## YOUR INSTRUCTIONS:
From the entries below, output the line with "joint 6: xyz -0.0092" and each following line up to and including the line with "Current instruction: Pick", exactly as written.

## Saved data entries:
*** Begin section ***
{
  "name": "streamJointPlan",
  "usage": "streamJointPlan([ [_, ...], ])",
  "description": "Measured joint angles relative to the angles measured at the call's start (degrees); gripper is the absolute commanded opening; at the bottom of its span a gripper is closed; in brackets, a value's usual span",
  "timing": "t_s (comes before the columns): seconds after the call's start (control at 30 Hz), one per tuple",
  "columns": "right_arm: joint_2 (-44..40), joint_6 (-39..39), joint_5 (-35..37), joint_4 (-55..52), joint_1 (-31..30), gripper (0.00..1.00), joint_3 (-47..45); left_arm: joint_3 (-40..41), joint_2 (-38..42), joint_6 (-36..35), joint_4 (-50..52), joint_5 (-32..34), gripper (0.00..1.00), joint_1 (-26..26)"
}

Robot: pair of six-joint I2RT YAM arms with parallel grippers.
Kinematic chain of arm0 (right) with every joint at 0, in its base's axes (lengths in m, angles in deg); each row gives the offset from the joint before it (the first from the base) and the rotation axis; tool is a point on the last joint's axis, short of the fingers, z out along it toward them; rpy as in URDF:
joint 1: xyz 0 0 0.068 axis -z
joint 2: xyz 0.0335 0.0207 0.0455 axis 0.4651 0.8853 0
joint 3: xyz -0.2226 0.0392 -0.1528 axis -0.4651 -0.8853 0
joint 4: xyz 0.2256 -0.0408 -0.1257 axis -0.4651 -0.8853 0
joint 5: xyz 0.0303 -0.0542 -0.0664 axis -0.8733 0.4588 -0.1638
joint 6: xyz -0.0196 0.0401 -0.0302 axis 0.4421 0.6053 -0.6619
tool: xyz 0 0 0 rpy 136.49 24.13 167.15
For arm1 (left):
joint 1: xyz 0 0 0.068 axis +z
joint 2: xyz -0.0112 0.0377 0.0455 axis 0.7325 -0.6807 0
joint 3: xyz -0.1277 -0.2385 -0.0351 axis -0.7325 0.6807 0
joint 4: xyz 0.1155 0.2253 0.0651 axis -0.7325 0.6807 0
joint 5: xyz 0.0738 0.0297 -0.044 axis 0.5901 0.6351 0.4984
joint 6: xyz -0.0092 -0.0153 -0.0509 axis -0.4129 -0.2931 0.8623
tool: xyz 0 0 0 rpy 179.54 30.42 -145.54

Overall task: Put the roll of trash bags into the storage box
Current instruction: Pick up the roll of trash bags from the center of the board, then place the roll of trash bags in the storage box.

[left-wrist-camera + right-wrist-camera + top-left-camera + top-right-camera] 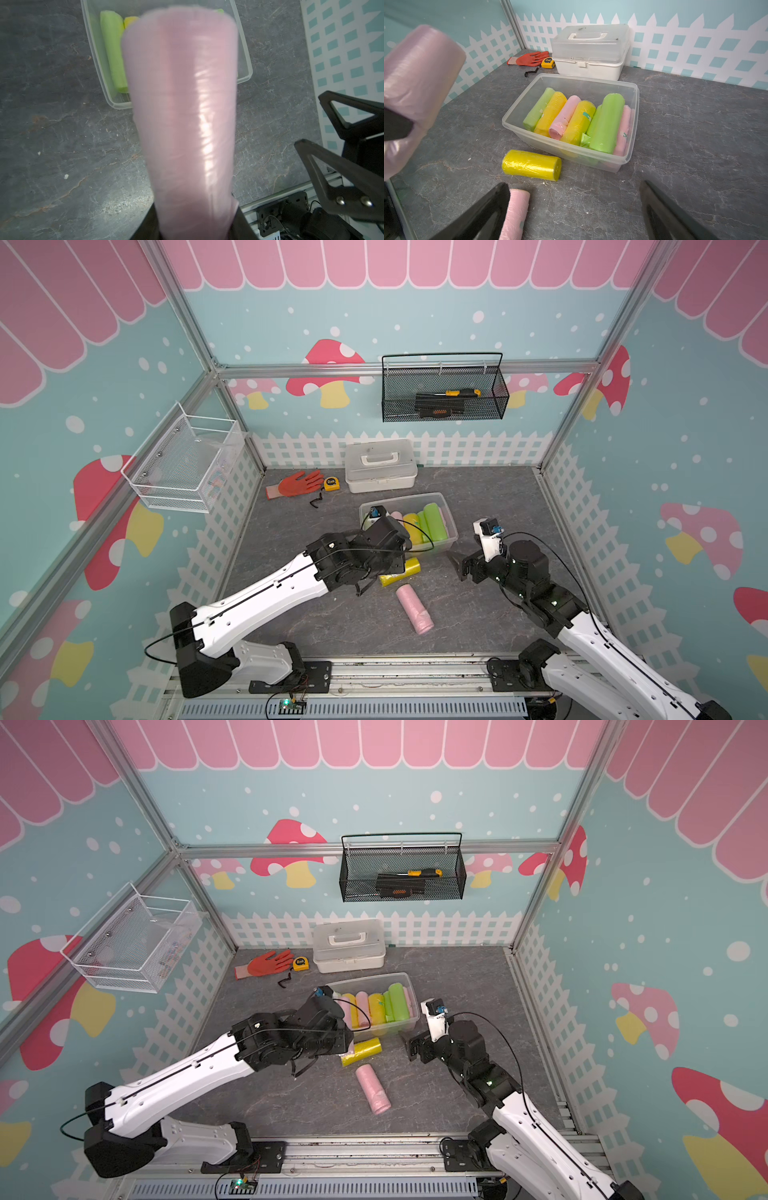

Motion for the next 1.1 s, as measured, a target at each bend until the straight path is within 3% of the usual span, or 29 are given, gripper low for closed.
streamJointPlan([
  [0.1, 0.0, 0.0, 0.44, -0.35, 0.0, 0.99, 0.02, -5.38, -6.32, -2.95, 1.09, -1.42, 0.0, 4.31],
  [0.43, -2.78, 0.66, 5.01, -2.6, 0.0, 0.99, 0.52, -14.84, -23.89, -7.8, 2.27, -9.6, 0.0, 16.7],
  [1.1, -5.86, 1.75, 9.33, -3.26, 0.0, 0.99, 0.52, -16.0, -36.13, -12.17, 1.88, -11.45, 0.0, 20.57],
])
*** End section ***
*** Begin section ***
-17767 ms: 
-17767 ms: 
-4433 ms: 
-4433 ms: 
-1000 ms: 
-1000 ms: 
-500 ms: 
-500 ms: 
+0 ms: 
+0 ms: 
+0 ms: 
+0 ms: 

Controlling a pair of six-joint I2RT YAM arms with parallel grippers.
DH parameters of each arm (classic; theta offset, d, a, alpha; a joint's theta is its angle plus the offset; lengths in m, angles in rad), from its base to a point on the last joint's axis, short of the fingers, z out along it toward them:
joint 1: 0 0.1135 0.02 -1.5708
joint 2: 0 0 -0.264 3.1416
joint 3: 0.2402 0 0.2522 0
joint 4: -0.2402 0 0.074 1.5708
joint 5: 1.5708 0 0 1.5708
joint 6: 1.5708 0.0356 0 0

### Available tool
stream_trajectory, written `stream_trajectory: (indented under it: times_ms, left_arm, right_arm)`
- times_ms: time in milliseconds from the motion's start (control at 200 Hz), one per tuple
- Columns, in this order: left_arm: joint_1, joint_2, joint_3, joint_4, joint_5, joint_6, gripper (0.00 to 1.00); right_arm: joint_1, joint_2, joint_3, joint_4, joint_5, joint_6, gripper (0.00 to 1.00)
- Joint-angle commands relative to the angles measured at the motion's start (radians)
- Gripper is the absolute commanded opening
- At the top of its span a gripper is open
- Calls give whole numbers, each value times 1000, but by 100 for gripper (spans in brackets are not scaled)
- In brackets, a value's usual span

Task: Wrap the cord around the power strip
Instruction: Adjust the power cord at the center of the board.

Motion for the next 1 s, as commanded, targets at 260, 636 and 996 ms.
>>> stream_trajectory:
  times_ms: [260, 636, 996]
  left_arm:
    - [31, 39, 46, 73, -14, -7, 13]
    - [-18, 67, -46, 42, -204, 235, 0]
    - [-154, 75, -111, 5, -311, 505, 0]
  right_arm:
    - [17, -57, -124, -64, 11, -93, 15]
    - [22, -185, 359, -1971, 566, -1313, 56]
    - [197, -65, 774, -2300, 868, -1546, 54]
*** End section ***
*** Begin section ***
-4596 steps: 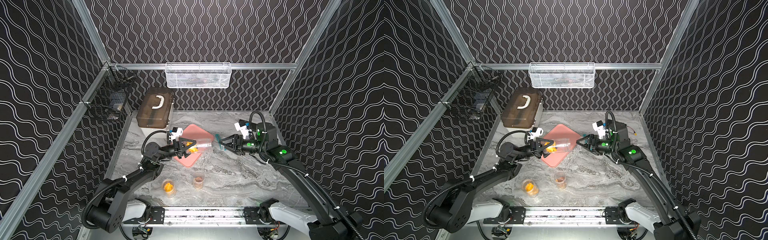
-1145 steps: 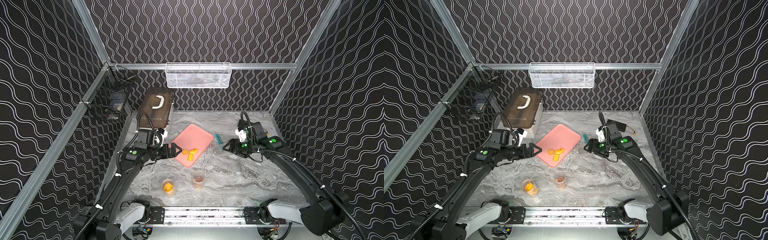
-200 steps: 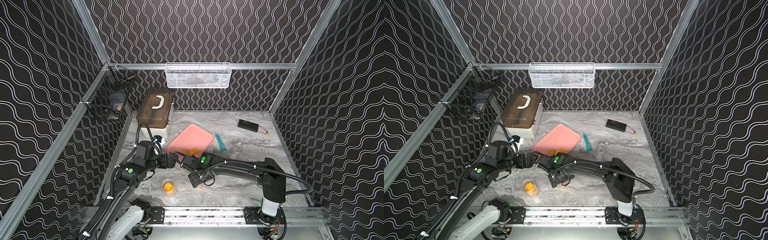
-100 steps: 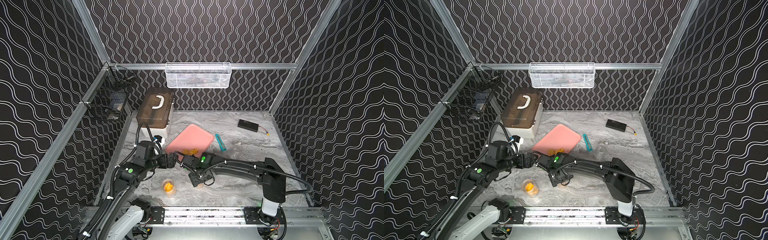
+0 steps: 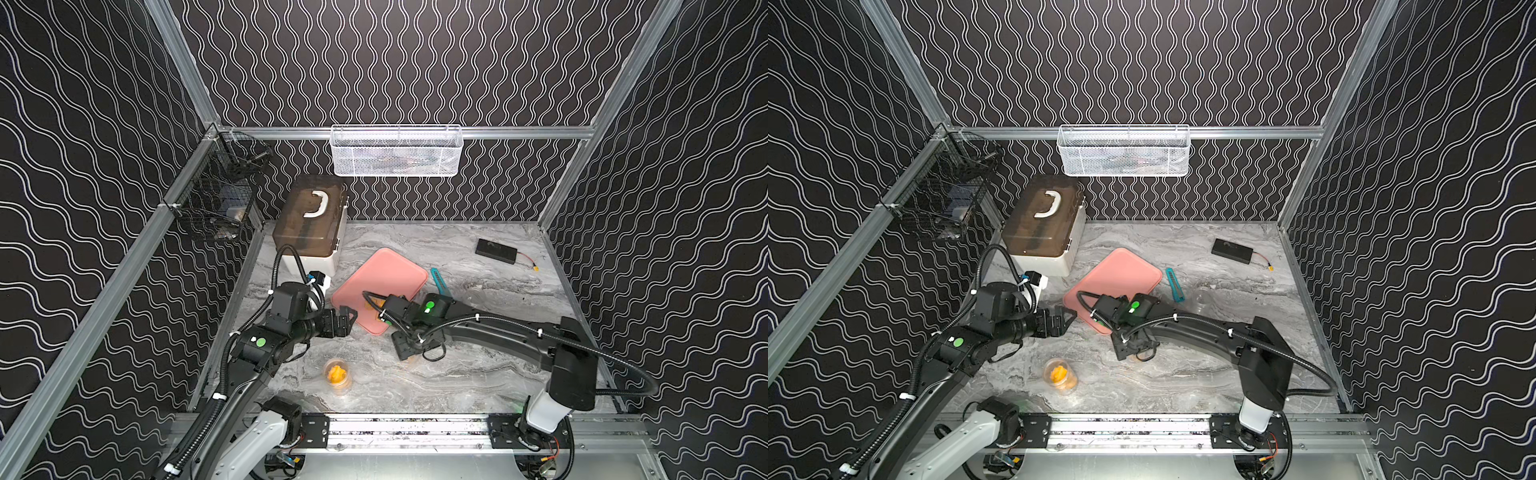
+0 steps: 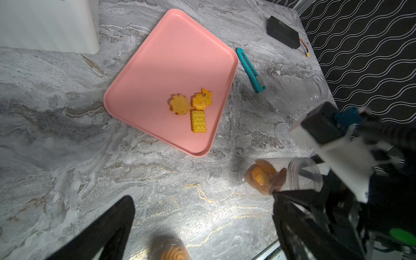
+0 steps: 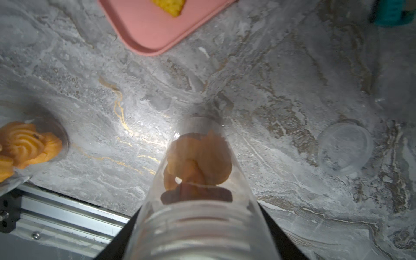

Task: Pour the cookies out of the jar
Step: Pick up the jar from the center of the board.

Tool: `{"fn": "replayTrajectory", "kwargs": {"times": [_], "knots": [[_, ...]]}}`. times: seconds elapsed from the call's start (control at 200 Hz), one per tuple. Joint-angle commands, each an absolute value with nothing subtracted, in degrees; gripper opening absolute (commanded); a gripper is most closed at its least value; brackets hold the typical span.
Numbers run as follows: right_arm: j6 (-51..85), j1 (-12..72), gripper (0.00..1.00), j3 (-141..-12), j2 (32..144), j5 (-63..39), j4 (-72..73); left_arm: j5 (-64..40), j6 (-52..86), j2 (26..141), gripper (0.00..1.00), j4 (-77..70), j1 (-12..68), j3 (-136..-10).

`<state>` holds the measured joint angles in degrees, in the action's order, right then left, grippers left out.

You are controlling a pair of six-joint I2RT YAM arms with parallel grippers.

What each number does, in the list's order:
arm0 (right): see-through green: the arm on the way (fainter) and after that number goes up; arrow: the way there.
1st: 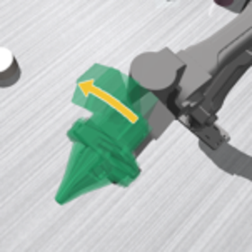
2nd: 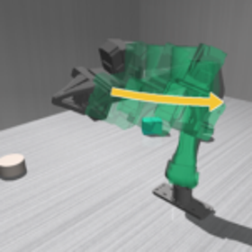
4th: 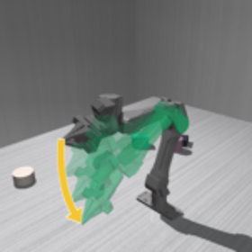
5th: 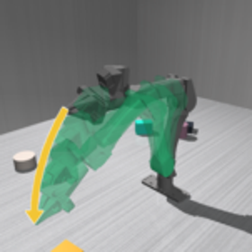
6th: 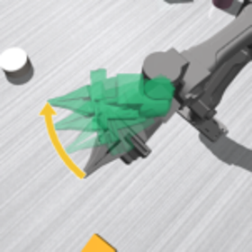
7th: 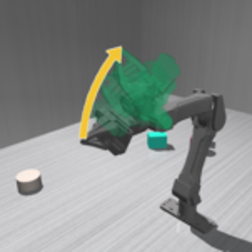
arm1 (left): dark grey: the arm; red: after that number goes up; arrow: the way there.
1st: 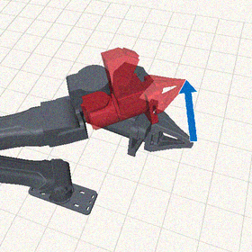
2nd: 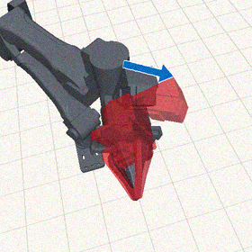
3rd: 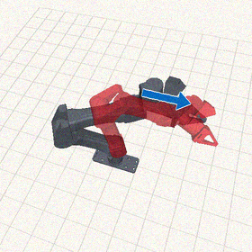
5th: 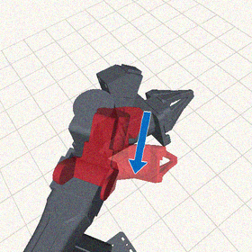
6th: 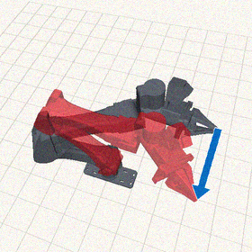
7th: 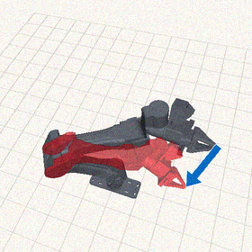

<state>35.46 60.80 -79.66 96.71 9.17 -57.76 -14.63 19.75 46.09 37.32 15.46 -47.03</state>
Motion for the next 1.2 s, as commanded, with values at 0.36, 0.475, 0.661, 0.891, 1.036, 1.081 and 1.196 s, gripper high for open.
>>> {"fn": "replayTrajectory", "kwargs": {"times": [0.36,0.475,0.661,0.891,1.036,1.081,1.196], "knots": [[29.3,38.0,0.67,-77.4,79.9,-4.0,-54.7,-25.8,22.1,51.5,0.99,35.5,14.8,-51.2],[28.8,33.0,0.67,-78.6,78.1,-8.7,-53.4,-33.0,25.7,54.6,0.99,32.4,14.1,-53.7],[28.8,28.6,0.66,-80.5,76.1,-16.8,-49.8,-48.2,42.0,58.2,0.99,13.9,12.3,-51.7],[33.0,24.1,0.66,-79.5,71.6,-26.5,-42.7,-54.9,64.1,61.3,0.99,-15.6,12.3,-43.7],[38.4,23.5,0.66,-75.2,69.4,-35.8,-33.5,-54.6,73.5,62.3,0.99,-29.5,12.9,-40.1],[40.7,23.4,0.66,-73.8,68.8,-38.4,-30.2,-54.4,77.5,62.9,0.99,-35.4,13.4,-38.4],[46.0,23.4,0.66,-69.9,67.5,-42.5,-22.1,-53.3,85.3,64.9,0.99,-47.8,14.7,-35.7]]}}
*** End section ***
## THE COMPLETED TASK:
joint 6: xyz -0.0092 -0.0153 -0.0509 axis -0.4129 -0.2931 0.8623
tool: xyz 0 0 0 rpy 179.54 30.42 -145.54

Overall task: Put the roll of trash bags into the storage box
Current instruction: Pick up the roll of trash bags from the center of the board, then place the roll of trash bags in the storage box.

The exercise has been answered completely.